DeAL: Decoding-time Alignment for Large Language Models
- URL: http://arxiv.org/abs/2402.06147v2
- Date: Wed, 21 Feb 2024 02:25:32 GMT
- Title: DeAL: Decoding-time Alignment for Large Language Models
- Authors: James Y. Huang, Sailik Sengupta, Daniele Bonadiman, Yi-an Lai, Arshit
Gupta, Nikolaos Pappas, Saab Mansour, Katrin Kirchhoff, Dan Roth
- Abstract summary: Large Language Models (LLMs) are nowadays expected to generate content aligned with human preferences.
We propose DeAL, a framework that allows the user to customize reward functions and enables Detime Alignment of LLMs.
Our experiments show that we can DeAL with fine-grained trade-offs, improve adherence to alignment objectives, and address residual gaps in LLMs.
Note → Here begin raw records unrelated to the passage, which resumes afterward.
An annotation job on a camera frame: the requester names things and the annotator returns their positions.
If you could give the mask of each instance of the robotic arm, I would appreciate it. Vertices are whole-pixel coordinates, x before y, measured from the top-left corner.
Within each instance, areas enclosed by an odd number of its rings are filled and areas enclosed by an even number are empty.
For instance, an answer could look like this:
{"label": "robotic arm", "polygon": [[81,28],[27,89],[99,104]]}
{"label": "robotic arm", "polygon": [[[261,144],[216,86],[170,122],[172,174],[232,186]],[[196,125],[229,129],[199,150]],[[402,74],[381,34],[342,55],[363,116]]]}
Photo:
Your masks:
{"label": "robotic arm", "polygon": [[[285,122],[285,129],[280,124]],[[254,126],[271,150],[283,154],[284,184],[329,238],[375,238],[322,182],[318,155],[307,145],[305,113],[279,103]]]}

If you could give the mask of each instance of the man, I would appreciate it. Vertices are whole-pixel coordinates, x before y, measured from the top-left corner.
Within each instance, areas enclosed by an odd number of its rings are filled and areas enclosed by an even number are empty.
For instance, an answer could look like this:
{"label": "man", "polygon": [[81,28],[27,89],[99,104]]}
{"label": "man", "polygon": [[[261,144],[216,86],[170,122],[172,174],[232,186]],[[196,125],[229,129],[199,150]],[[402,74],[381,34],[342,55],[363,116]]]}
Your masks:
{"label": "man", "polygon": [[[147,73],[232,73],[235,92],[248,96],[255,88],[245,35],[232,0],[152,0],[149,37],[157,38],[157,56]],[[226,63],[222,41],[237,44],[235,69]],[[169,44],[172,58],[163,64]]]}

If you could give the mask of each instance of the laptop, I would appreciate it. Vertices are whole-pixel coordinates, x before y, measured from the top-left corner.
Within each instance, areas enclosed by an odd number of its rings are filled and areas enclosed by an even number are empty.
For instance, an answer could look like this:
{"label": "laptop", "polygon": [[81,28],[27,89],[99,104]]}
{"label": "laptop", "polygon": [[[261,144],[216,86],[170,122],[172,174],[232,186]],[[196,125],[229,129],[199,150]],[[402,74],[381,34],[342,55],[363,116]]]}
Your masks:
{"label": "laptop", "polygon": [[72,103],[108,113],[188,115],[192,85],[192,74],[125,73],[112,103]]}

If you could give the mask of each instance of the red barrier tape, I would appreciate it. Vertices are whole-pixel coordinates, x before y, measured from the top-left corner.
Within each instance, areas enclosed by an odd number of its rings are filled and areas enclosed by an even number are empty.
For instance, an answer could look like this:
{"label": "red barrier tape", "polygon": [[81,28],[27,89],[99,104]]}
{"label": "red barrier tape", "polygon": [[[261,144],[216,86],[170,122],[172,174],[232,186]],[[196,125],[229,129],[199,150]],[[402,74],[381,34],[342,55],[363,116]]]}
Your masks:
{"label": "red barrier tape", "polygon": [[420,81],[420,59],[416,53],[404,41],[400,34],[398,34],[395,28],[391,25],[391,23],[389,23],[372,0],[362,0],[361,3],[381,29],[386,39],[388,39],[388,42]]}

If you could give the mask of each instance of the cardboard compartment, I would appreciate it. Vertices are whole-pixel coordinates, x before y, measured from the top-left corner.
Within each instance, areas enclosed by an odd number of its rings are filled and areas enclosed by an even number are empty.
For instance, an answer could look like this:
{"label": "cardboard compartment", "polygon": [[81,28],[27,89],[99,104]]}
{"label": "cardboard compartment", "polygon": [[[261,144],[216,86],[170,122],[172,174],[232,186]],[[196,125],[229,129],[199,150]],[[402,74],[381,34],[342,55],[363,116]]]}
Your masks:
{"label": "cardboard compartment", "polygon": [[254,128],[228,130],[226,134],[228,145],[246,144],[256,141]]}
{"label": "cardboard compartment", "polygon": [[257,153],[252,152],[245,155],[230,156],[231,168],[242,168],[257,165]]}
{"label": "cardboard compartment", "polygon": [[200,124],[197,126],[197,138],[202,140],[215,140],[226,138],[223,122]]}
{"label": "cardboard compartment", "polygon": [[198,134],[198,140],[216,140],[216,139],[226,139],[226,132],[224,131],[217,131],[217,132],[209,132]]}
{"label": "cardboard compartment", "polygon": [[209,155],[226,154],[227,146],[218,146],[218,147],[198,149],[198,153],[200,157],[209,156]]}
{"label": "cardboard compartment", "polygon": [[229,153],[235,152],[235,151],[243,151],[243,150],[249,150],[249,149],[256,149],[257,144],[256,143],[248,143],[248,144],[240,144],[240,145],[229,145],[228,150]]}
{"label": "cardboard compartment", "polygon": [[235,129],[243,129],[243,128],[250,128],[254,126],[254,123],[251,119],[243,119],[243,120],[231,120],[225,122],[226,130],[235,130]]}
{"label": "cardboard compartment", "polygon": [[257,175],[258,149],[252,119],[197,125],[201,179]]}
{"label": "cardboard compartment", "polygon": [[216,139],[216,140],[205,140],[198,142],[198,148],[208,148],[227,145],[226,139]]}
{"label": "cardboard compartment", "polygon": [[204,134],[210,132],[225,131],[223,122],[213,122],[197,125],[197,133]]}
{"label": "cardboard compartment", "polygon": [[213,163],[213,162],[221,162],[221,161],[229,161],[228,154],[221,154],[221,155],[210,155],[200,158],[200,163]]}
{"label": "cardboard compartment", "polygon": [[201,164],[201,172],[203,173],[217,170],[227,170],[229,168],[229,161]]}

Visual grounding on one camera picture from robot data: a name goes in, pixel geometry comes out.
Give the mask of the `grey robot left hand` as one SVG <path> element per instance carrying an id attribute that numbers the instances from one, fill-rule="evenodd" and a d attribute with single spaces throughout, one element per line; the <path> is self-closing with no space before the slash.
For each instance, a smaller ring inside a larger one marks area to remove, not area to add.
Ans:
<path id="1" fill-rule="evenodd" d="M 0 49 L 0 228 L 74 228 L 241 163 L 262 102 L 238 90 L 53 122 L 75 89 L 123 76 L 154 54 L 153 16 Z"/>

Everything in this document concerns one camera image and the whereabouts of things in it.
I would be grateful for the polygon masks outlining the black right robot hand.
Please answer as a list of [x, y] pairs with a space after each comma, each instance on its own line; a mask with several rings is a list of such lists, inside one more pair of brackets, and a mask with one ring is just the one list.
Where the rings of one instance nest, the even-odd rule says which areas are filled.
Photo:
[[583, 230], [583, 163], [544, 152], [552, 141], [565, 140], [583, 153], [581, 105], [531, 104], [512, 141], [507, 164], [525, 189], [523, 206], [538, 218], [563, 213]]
- Score: 59.63643988872571
- License: http://arxiv.org/licenses/nonexclusive-distrib/1.0/
- Abstract: Large Language Models (LLMs) are nowadays expected to generate content
aligned with human preferences. Current work focuses on alignment at model
training time, through techniques such as Reinforcement Learning with Human
Feedback (RLHF). However, it is unclear if such methods are an effective choice
to teach alignment objectives to the model. First, the inability to incorporate
multiple, custom rewards and reliance on a model developer's view of universal
and static principles are key limitations. Second, the residual gaps in model
training and the reliability of such approaches are also questionable (e.g.
susceptibility to jail-breaking even after safety training). To address these,
we propose DeAL, a framework that allows the user to customize reward functions
and enables Decoding-time Alignment of LLMs (DeAL). At its core, we view
decoding as a heuristic-guided search process and facilitate the use of a wide
variety of alignment objectives. Our experiments with programmatic constraints
such as keyword and length constraints (studied widely in the pre-LLM era) and
abstract objectives such as harmlessness and helpfulness (proposed in the
post-LLM era) show that we can DeAL with fine-grained trade-offs, improve
adherence to alignment objectives, and address residual gaps in LLMs. Lastly,
while DeAL can be effectively paired with RLHF and prompting techniques, its
generality makes decoding slower, an optimization we leave for future work.